У товарной станции мы вышли. Впереди нас шел какой-то человек со скрипичным футляром, он тоже направлялся по Ципрессенштрассе, где он исчез в одном из подъездов. Наши шаги звучали гулко, отдаваясь эхом от фасадов доходных домов — так было тихо на Квартирштрассе.
Но я ошибся: номер 73 оказался ближе к Баденерштрассе. На Буллингерплац опять начало моросить, и легкий порыв ветра сбросил в бассейн фонтана последние листы с каштанов. На товарной станции засвистел локомотив. Отворилась дверь ресторана «Буллингерплац»; наружу вырвался шум субботней гулянки, и с лестницы донеслись два мужских голоса. «No es mucho lejo»,— сказал я Пруденсии. «Como no» или что-то в этом роде сказала она. Я хотел понести ее саквояж, но она не позволила. Как это и бывает в Испании: мужчина едет на осле, а женщина идет сзади.
Сегодня, в воспоминании, все похождения с Пруденсией кажутся странными и нереальными. Почему такие банальнейшие впечатления, как ночь, дождь, свет, тень, стук шагов, шум и тишина, грязные ногти мыши, запечатлелись в моем мозгу, как на фото, мне непонятно. И вообще почему такой человек, как я, больше всего любящий потрепаться с коллегами в баре «Малатеста» или полежать с подругой в кровати, полночи проболтался по Цюриху с этой совершенно незнакомой мышью из южной Испании в поисках ее Мигеля, не могу уразуметь я и поныне. В духе великой любви к людям меня никто не воспитывал. Наверно, в тот вечер Хайди просто выбила меня из колеи.
Наконец мы остановились перед домом номер 73. Подъезд был закрыт. Шел двенадцатый час. Я нажал на кнопку, звонок раздался на четвертом этаже и, скатившись по лестничной клетке, отразился от парадной двери. Госпожа Люти оказалась, слава богу, мягким человеком. Ничего-ничего, сказала она, муж все равно еще смотрит телевизор. Что, впрочем, было слышно.
— Да, бедняга, — сказала госпожа Люти на лестнице. — Мы заботились о нем, как о собственном сыне.
Госпожа Люти остановилась на лестничной площадке. Сильно пахло свеженатертыми полами.
— Представьте, что бедняга пережил. Они отняли ему и вторую ногу!
Мне чуть не стало дурно. Так вот в чем дело. Вот откуда не понятые мною движения пилы. Вот что мышь хотела тогда объяснить! Мне бы уйти, но любопытство — одна из приятнейших моих слабостей, к тому ж до проезда Альберта Швейцера было уже рукой подать… В комнате Люти орал телевизор и клубился сигарный дым.

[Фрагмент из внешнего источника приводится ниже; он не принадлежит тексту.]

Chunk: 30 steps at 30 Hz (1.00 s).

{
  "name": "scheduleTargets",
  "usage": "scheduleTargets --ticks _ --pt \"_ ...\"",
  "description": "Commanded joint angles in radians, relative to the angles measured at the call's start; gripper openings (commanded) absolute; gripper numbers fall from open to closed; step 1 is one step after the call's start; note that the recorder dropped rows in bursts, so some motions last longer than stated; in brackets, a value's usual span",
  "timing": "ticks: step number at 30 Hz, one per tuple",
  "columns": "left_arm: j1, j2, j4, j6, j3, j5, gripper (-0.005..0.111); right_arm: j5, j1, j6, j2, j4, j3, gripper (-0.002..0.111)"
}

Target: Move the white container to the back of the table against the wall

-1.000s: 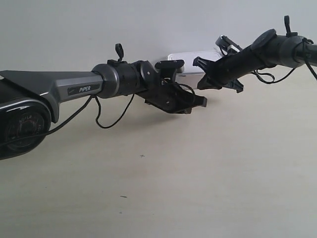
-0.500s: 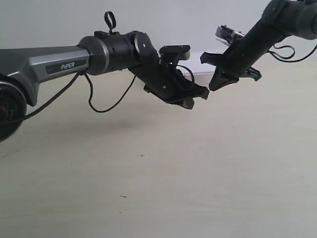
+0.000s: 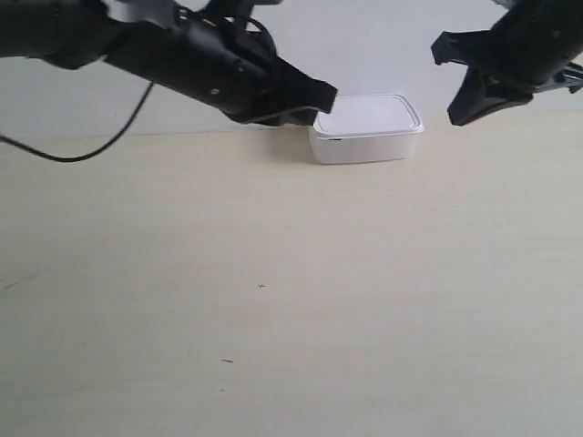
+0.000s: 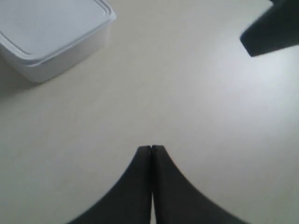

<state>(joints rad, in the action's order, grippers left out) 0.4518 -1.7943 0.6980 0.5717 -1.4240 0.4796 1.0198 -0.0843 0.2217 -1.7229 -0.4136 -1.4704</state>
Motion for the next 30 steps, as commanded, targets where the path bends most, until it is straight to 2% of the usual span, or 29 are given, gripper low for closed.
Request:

В мягком кресле утопал багровый затылок в нижней рубашке и, положив босые ноги на скамейку, гипнотизировал экран. На поручне кресла балансировала полная пепельница. На горлышке «Чинзано» лежал сигарный окурок. Когда мы проходили мимо кресла, затылок даже не повернулся. Пруденсия задела пепельницу сумкой, свалила ее на ковер, и во все стороны покатились окурки.